Chinese authorities detain documentary filmmaker Chen Jiaping on subversion charges

Taipei, April 14, 2020 — Chinese authorities must immediately release documentary filmmaker Chen Jiaping and drop all charges against him, the Committee to Protect Journalists said today.

On March 5, police in Beijing detained Chen, a filmmaker who recently shot a documentary on Chinese activist and scholar Xu Zhiyong, according to an open letter written by his wife and shared on Facebook by the “Southern Idiot Observation Group,” a human rights group, on April 12.

Beijing’s Haidian Public Security Bureau is holding Chen under “residential surveillance at a designated location,” a form of extrajudicial detention, and he was charged with subversion of state power, according to the letter.

“Detaining Chen Jiaping for filming a documentary on a subject the Chinese government doesn’t like is absurd,” said Carlos Martinez de la Serna, CPJ’s program director, in New York. “Chinese authorities should drop all charges against Chen Jiaping, release him immediately, and allow him to continue his work.”

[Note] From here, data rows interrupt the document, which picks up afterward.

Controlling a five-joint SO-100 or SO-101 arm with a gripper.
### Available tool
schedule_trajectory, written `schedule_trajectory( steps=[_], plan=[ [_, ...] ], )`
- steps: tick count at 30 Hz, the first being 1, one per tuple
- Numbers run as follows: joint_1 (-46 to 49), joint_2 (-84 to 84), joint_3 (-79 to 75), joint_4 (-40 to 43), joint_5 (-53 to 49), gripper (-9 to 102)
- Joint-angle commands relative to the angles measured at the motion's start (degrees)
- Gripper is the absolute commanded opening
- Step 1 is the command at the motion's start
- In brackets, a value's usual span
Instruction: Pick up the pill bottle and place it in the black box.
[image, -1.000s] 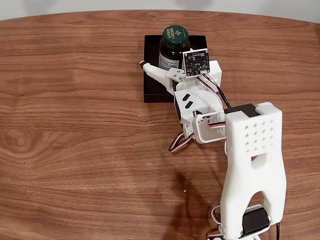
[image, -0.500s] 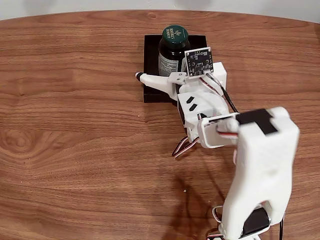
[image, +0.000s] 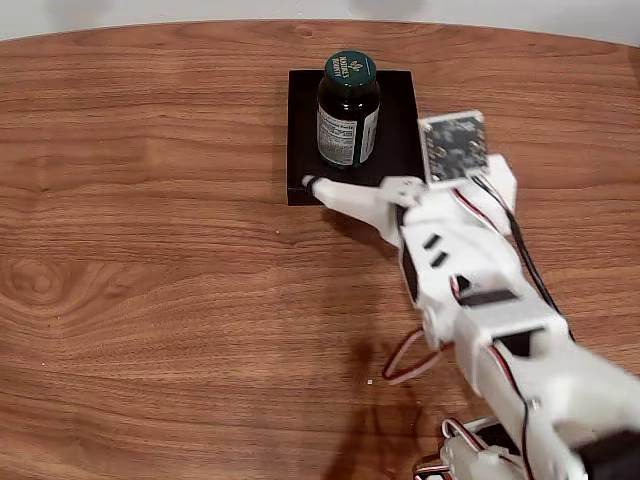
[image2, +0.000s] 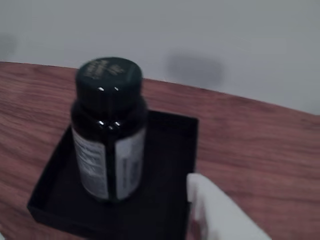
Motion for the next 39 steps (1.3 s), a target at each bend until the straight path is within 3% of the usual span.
schedule_trajectory(
  steps=[1, 6, 10, 18, 24, 28, 35, 39],
  plan=[
    [1.58, 9.14, 2.37, 2.72, -2.11, 49],
    [0.97, 13.62, 8.88, 5.80, -3.87, 46],
    [1.67, 18.90, 8.96, 15.82, -9.40, 42],
    [1.23, 30.85, 9.32, 50.19, -15.56, 24],
    [1.67, 42.54, 9.93, 79.54, -7.21, 0],
    [2.29, 46.85, 9.93, 92.64, -8.70, 0],
    [1.67, 51.86, 9.93, 109.60, 8.35, 0],
    [1.76, 54.67, 9.93, 111.71, 6.50, 0]
  ],
)
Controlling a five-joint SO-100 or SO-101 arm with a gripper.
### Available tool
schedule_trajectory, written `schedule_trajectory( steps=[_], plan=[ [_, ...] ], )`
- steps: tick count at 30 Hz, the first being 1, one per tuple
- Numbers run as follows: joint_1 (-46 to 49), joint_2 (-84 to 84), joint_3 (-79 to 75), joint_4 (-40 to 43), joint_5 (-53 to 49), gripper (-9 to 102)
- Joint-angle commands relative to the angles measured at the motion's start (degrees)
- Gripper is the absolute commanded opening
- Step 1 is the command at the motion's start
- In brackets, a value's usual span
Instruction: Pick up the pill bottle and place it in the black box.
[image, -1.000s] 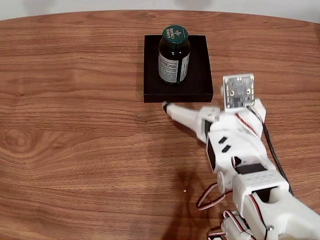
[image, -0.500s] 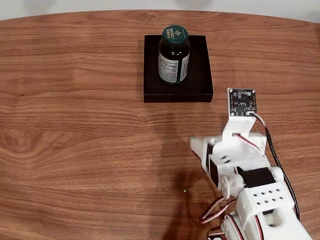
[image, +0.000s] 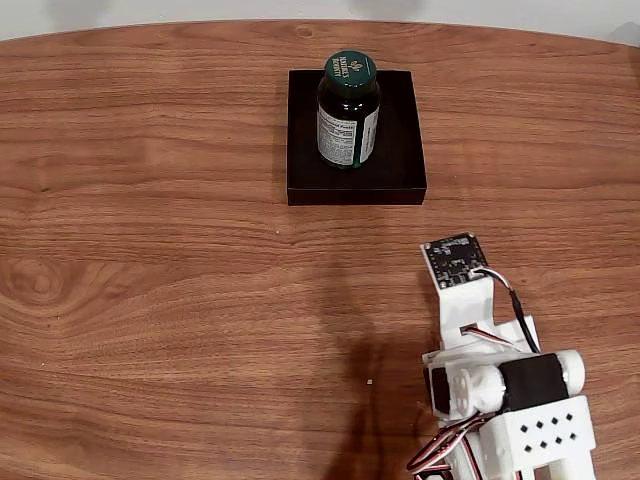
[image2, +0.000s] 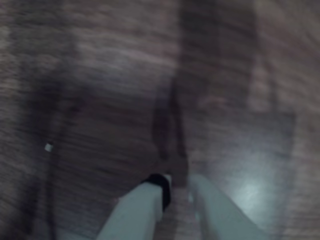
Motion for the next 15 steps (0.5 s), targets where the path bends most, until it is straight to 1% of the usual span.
schedule_trajectory(
  steps=[1, 5, 8, 15],
  plan=[
    [-0.26, 2.02, 0.18, 10.37, 1.76, 0],
    [0.88, 7.12, 0.18, 13.80, -3.96, 0],
    [1.32, 9.49, 0.18, 14.06, -9.23, 0],
    [0.53, 12.92, 0.18, 14.68, -15.64, 0]
  ],
)
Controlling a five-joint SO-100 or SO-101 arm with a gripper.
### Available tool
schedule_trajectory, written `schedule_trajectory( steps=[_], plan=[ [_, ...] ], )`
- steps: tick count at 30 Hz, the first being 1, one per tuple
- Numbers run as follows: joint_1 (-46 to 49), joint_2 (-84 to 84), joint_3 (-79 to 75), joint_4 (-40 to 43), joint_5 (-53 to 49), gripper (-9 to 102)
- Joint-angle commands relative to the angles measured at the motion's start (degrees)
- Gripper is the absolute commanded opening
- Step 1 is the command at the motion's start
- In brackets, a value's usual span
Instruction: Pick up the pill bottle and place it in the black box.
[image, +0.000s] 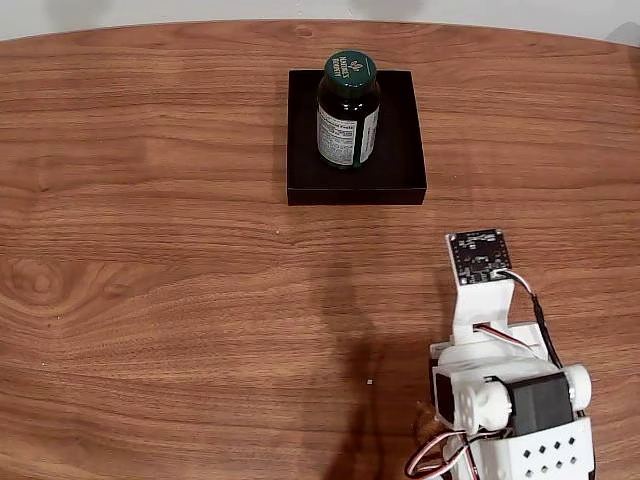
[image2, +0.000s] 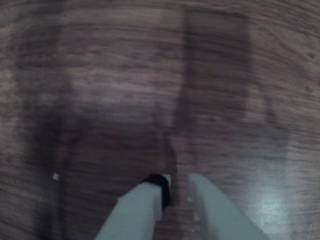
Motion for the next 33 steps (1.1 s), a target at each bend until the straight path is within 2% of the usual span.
schedule_trajectory(
  steps=[1, 5, 33],
  plan=[
    [0.79, 0.44, -0.70, 9.23, -4.31, 0],
    [0.70, 2.11, -0.70, 9.49, -7.29, 0],
    [0.62, 2.11, -0.70, 9.58, -7.29, 0]
  ],
)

Authorities repeatedly denied Chen’s wife’s requests to see the filmmaker and pressured her to keep quiet about the arrest, according to the letter. She published the letter on Chen’s 50th birthday on April 12, signed with “your love.” It does not include her name.

Police confiscated Chen’s unreleased documentary materials about Xu, who was arrested on February 15 in Guangzhou for attending a human rights activists’ gathering in late 2019, and told Chen’s wife that they worried the documentarian would continue to “make mistakes,” according to the letter and news reports.

When CPJ called the Haidian Public Security Bureau for comment, an officer said he was not familiar with Chen’s case, but said that the bureau complied with the law. He said if Chen broke the law, he would be a target for arrest.